The organizations are either simply ignored
or, as in the case of the UN, coerced into
behaving along acceptable lines, America
having spent some years recently refusing to
pay its legally-required dues just to prove
a point as well as having been involved in
more than one cabal to unseat a disliked
Secretary General.
And I fear this gives us
just a hint of what is likely to come
because, as we should never stop reminding
ourselves, “Power corrupts and absolute
power corrupts absolutely.”
The world’s hope for
relief from a form of international tyranny
comes from the growth of countries like
Russia, China, India, and Brazil.
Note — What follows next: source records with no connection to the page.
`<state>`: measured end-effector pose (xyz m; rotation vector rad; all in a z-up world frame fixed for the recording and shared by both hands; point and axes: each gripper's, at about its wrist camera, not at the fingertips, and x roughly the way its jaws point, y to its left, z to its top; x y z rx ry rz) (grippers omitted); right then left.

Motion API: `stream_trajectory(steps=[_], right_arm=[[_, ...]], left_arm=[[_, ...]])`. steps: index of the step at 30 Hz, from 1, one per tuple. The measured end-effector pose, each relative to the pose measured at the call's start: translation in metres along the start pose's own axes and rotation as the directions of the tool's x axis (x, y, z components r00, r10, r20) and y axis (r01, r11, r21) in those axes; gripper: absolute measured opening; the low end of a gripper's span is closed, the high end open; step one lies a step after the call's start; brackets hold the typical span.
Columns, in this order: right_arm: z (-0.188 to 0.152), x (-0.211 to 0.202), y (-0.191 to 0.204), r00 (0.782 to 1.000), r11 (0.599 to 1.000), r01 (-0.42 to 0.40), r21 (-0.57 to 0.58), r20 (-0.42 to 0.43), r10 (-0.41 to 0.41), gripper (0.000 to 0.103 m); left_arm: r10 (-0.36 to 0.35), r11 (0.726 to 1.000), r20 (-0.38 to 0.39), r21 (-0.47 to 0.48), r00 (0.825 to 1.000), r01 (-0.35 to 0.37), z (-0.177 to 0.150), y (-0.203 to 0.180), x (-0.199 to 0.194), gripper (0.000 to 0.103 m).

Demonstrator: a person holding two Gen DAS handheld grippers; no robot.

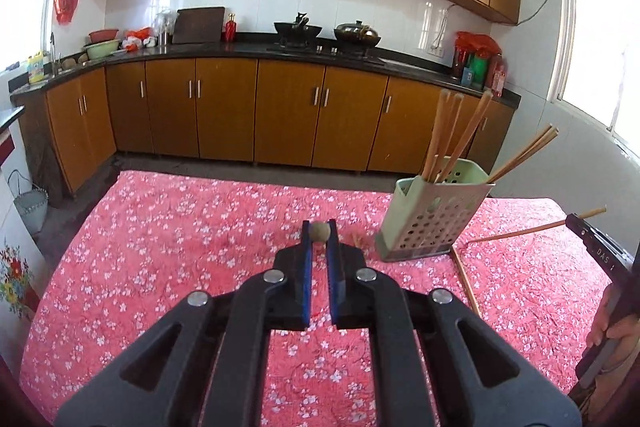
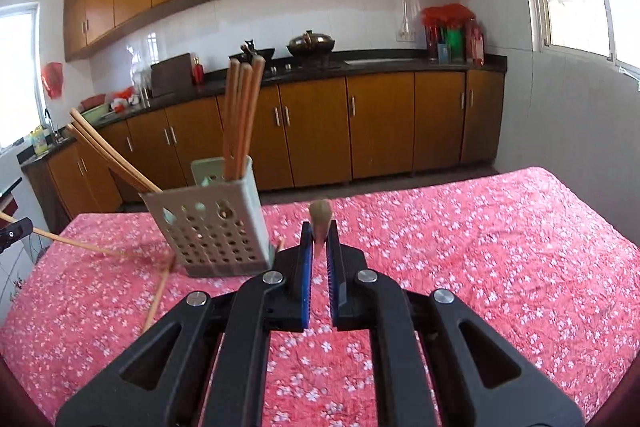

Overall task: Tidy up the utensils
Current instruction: 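Raise the left tool's chopstick upright while the right tool raises its chopstick over the holder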

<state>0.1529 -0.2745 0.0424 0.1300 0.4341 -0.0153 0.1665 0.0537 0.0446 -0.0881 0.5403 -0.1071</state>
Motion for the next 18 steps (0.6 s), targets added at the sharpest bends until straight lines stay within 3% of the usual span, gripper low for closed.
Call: stream_trajectory(steps=[12,18], right_arm=[[0.021,-0.002,0.014,0.999,0.999,-0.006,-0.037,0.042,0.008,0.008],[0.046,-0.032,0.021,0.988,0.997,-0.065,-0.045,0.140,0.071,0.007]], left_arm=[[-0.006,1.000,0.023,0.023,1.000,0.006,0.011,-0.013,-0.004,0.008],[-0.048,0.998,0.079,0.050,0.996,0.044,0.026,-0.025,-0.028,0.008]])
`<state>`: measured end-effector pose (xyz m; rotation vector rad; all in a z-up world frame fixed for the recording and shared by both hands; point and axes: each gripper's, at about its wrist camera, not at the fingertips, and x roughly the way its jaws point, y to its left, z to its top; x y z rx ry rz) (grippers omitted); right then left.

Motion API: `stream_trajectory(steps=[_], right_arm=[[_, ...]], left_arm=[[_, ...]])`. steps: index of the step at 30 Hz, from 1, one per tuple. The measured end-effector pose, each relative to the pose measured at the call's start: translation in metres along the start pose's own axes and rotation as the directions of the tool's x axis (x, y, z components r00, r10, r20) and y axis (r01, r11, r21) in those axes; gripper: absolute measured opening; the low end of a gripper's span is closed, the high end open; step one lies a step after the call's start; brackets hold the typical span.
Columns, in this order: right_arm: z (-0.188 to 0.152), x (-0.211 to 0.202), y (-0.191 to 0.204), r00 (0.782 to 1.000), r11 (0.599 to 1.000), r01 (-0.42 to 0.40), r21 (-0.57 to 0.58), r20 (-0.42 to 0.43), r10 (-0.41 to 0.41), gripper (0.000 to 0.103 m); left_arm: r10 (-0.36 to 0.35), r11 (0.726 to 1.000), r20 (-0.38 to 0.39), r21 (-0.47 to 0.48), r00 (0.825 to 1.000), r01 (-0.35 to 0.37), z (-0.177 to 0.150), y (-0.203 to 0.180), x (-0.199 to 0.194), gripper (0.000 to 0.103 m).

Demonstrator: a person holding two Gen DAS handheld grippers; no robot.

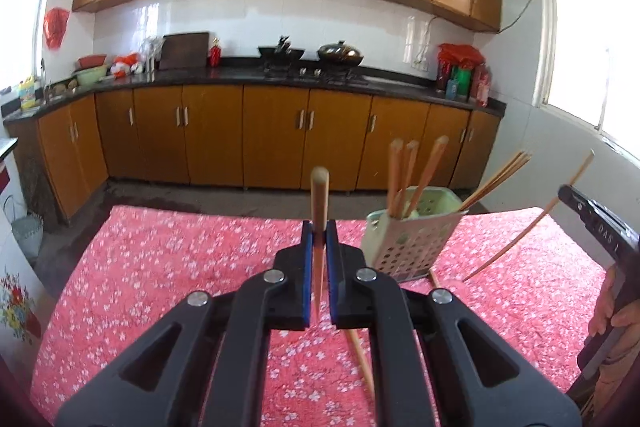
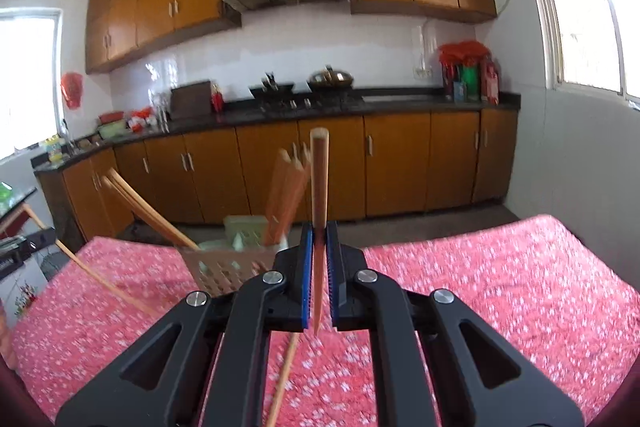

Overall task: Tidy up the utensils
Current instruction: 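Raise the left tool's chopstick upright while the right tool raises its chopstick over the holder, then drop the left tool's chopstick into the holder while the right tool releases its chopstick there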

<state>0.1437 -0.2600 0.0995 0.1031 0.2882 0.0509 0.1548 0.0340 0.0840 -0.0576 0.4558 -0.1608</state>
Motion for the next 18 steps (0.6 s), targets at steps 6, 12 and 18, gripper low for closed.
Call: stream_trajectory(steps=[6,12,18], right_arm=[[0.024,-0.020,0.011,0.994,0.998,-0.062,-0.004,0.085,0.062,0.007],[0.036,-0.018,0.014,0.988,0.994,-0.106,0.015,0.116,0.104,0.007],[0.057,-0.011,0.019,0.977,0.990,-0.140,0.025,0.165,0.134,0.007]], left_arm=[[-0.059,0.998,0.081,0.007,0.995,0.059,0.022,-0.022,-0.024,0.008],[-0.101,0.995,0.199,0.016,0.975,0.100,0.049,-0.053,-0.037,0.008],[-0.107,0.993,0.305,-0.010,0.946,0.115,0.091,-0.081,-0.030,0.008]])
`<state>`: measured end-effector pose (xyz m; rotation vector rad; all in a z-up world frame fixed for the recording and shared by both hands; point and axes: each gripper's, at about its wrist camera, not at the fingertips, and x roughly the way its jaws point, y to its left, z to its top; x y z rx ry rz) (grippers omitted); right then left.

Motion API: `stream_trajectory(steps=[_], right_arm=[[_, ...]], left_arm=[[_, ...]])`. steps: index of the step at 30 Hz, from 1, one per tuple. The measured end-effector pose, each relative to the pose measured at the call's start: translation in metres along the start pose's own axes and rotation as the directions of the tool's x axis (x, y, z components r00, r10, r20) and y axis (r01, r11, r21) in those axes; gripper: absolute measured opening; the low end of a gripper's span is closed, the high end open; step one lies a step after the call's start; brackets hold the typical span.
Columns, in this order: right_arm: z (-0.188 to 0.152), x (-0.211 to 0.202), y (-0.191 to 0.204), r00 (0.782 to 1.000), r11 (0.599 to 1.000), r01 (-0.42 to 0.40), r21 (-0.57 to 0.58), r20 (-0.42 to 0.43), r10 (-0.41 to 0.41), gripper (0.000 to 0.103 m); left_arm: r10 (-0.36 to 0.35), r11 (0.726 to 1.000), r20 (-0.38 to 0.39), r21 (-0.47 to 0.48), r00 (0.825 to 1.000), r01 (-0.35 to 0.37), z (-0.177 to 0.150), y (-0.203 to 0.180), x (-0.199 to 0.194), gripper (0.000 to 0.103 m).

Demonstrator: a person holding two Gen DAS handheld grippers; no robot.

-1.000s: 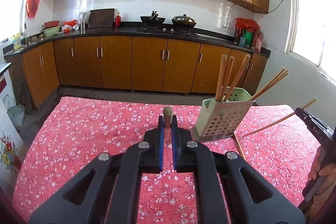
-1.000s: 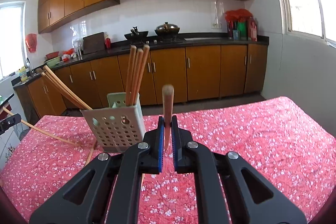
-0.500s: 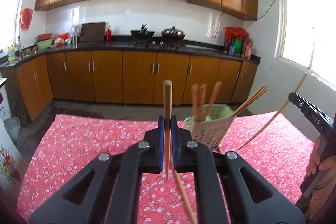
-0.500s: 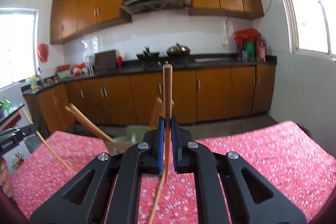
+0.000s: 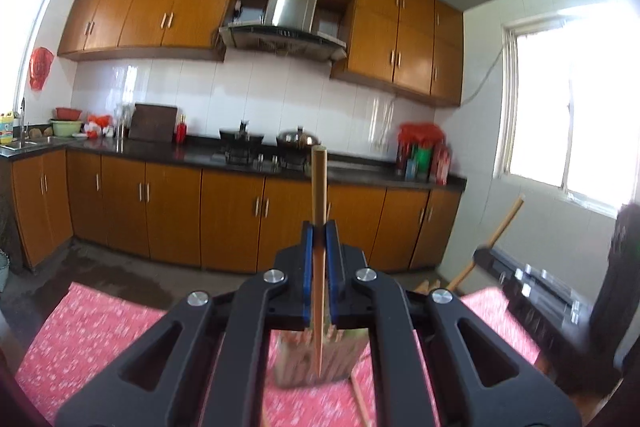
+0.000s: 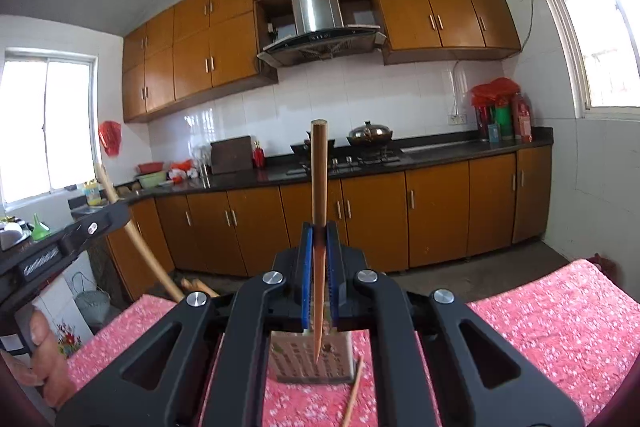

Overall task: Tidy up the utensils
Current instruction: 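Drop the left tool's chopstick into the holder while the right tool releases its chopstick there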

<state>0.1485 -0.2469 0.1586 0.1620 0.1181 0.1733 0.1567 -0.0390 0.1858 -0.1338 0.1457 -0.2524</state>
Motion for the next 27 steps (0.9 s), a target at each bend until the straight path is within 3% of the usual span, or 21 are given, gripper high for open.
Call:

I wish I
could add the EU to the list, but it seems
almost as supine and voiceless as America’s
own general population or Canada’s present
government. Only forces capable of saying
“no” to America’s establishment and building
interest blocs to oppose its excesses offer
redress and relief in future, and it is only
through political contention that new
international organizations are likely to
emerge, ones with some power and effect.
Americans all give lip service to
competition in economics, but the concept
applies no less to the spheres of politics
and world affairs. And Americans all give
lip service to democracy, not realizing that
its governing elites represent the tiniest
fraction of the world’s population and
resemble in their acts abroad about as
aristocratic a government as ever existed.
John Chuckman is former
chief economist for a large Canadian oil
company. He has many interests and is a
lifelong student of history. He writes with
a passionate desire for honesty, the rule of
reason, and concern for human decency.